Once you find the line that contains "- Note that", transcribe it and each line after it through the end of the listing, exactly as written.

═══

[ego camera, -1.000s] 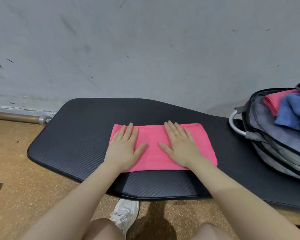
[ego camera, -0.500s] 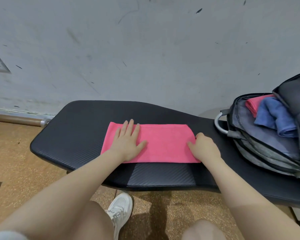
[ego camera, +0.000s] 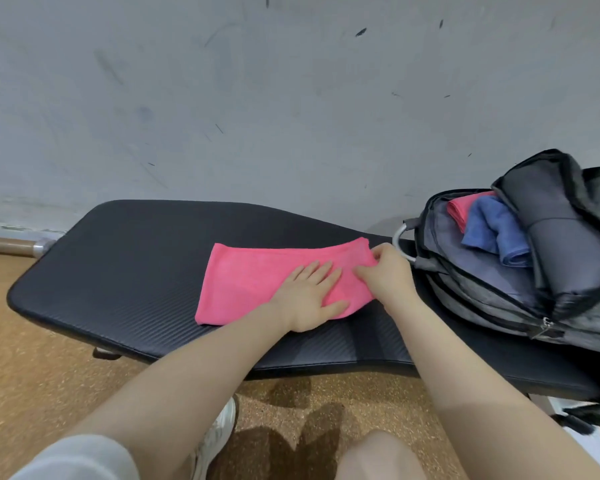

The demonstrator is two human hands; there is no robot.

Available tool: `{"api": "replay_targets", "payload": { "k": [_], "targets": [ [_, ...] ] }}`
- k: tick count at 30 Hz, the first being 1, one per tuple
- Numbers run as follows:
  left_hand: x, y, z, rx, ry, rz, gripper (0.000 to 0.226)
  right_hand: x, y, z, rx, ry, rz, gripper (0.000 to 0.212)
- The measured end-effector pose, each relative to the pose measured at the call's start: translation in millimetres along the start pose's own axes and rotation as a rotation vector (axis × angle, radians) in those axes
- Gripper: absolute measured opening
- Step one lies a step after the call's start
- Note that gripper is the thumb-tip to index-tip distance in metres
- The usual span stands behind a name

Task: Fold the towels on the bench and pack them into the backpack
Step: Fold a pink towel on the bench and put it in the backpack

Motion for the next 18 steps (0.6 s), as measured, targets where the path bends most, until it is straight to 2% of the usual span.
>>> {"api": "replay_targets", "payload": {
  "k": [3, 5, 8, 12, 14, 16, 18],
  "targets": [
    [11.0, -2.1, -5.5, -0.076, 0.041, -0.112, 0.066, -8.5, -19.6, -13.4, 0.181, 0.032, -0.126, 0.036],
    [23.8, -13.2, -20.2, -0.127, 0.111, -0.118, 0.064, -24.7, -32.4, -22.3, 0.213, 0.028, -0.222, 0.037],
    [39.2, -41.6, -50.8, -0.127, 0.263, -0.012, 0.065, -55.9, -47.7, -32.3, 0.264, -0.033, -0.279, 0.032],
    [45.1, -73.8, -85.4, -0.077, 0.341, 0.168, 0.045, -91.6, -51.8, -49.7, 0.304, -0.212, -0.276, 0.036],
    [47.6, -82.8, -96.8, 0.063, 0.323, 0.192, 0.043, -91.6, -55.3, -55.5, 0.373, -0.230, -0.262, 0.026],
    [46.4, -93.5, -108.0, 0.348, 0.270, 0.185, 0.056, -83.0, -58.0, -54.4, 0.431, -0.228, -0.185, 0.021],
    [46.8, -96.7, -120.2, 0.570, 0.253, 0.203, 0.065, -69.4, -57.5, -45.5, 0.508, -0.095, -0.212, 0.029]
  ]
}}
Point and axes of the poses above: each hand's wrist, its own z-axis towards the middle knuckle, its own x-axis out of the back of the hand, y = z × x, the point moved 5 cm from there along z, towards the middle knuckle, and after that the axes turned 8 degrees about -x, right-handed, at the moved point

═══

SOLUTION TO THIS TASK:
- Note that gripper is the thumb-tip to index-tip distance in metres
- The usual span stands behind a name

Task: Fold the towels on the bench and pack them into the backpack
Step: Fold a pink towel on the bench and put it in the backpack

Motion for the next 18 steps (0.6 s), as measured, targets where the path bends most, until it is straight to 2% of the usual span.
>>> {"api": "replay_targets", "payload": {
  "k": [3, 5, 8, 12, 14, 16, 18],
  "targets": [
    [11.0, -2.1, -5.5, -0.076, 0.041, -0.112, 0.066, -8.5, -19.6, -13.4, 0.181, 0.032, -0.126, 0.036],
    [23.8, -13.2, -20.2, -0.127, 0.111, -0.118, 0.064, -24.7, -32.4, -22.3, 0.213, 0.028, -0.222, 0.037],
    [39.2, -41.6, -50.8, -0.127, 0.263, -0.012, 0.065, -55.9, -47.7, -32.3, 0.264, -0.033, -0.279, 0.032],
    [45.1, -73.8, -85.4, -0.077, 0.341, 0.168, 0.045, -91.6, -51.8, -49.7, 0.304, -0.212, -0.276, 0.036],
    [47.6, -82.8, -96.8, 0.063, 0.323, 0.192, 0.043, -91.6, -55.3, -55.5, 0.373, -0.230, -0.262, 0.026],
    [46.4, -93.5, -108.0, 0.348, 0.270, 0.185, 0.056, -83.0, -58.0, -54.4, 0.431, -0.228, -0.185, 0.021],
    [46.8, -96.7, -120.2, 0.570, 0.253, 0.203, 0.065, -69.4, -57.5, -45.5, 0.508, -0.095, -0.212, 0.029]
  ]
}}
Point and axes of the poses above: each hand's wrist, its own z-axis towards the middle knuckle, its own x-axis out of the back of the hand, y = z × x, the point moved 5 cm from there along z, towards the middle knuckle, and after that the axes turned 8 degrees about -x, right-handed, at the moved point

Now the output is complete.